## Work item
Which of the lines in the records below hold the string "with"? Copy every one of them.

## Extracted records
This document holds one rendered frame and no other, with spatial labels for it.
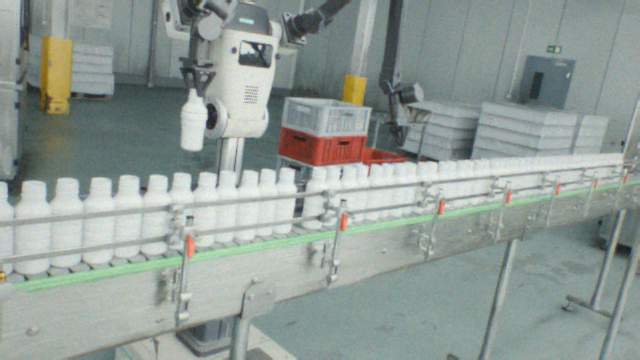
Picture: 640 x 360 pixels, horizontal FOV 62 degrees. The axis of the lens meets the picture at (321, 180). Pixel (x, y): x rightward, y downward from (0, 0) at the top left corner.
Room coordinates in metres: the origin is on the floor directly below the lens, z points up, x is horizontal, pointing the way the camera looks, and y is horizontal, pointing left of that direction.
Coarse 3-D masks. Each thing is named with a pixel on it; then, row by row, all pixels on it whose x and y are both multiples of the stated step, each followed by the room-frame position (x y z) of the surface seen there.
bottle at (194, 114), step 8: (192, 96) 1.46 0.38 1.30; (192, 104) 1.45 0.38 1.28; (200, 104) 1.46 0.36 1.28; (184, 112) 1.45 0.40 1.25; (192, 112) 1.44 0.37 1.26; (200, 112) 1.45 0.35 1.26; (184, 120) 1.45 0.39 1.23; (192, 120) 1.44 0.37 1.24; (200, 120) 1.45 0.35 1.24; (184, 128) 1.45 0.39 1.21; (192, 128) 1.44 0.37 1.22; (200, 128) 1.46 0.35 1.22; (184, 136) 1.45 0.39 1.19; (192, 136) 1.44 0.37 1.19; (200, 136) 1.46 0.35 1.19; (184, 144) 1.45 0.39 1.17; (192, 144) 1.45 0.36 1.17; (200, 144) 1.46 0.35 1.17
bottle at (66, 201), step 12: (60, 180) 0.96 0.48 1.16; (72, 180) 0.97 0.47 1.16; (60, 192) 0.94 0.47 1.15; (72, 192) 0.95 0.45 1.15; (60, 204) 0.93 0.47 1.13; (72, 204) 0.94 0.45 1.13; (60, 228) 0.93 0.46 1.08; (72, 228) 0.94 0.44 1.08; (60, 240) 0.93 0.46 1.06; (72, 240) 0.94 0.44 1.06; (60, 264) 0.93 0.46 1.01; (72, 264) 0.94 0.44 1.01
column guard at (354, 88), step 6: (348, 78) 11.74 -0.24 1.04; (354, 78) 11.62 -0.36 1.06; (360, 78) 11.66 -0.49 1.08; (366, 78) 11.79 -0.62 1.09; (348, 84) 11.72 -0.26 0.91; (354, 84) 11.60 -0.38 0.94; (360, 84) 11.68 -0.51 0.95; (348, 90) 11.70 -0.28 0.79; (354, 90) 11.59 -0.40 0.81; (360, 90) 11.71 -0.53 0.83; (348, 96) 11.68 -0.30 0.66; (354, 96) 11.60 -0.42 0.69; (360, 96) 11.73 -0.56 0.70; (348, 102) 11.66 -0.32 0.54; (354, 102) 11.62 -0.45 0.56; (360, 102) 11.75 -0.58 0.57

---

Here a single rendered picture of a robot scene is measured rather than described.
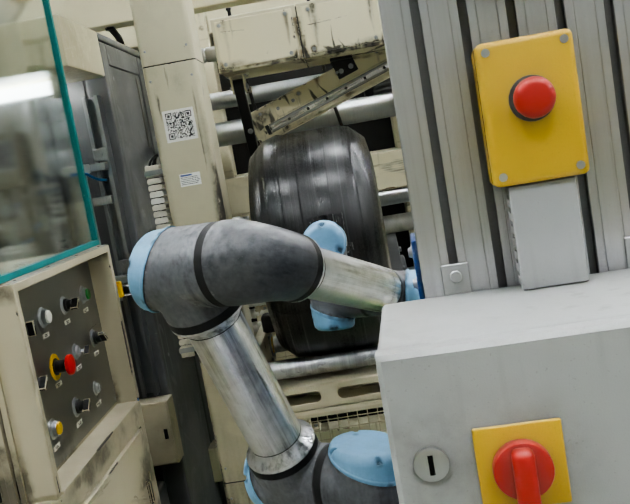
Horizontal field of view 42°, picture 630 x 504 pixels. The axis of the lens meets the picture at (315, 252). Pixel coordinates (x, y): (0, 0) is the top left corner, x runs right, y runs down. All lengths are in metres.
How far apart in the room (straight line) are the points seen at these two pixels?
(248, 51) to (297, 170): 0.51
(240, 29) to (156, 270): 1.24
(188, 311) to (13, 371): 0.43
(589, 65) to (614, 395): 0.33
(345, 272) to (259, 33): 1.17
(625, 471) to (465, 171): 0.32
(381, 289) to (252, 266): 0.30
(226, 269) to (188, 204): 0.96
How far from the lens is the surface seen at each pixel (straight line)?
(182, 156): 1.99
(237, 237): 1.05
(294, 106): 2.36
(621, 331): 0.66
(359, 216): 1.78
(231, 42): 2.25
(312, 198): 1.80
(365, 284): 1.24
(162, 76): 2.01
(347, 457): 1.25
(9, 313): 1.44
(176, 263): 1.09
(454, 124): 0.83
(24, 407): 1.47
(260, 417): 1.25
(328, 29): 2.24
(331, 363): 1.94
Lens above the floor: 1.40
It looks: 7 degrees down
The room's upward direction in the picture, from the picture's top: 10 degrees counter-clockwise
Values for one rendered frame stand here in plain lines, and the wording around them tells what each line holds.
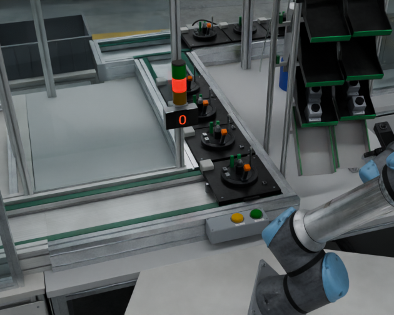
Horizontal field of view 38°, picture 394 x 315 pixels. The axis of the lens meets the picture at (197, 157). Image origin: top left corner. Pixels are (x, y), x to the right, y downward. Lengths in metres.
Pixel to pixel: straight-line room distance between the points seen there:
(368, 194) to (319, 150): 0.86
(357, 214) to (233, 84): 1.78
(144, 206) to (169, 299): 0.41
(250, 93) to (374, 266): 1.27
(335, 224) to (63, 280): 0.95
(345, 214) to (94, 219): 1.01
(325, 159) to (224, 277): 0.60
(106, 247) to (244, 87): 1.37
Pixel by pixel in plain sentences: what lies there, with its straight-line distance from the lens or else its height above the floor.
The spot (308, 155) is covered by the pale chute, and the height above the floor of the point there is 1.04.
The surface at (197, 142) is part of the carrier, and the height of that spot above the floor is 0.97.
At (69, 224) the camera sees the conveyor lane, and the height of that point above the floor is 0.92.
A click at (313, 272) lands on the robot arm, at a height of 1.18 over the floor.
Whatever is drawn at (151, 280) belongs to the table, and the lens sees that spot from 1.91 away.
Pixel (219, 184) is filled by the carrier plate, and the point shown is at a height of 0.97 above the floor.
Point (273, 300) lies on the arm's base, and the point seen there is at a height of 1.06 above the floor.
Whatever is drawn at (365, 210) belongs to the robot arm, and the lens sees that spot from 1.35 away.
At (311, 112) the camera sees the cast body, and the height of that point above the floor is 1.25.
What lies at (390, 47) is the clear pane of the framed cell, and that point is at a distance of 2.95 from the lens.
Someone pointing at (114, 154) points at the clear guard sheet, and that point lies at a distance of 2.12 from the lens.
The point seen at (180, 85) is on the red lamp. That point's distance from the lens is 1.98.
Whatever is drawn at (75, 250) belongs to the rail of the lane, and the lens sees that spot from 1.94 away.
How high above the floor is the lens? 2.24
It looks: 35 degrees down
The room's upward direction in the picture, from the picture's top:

## Your response
This document holds one rendered frame and no other, with spatial labels for it.
Coarse 3-D masks. Each thing is named with a pixel on it; then, row by row, all pixels on it whose x and y are both multiples of the stated step, each followed by the room-frame position (x y z) of the surface seen there.
Pixel by pixel in plain sentences: what lies there, with its straight-line distance from the lens or else its height above the floor.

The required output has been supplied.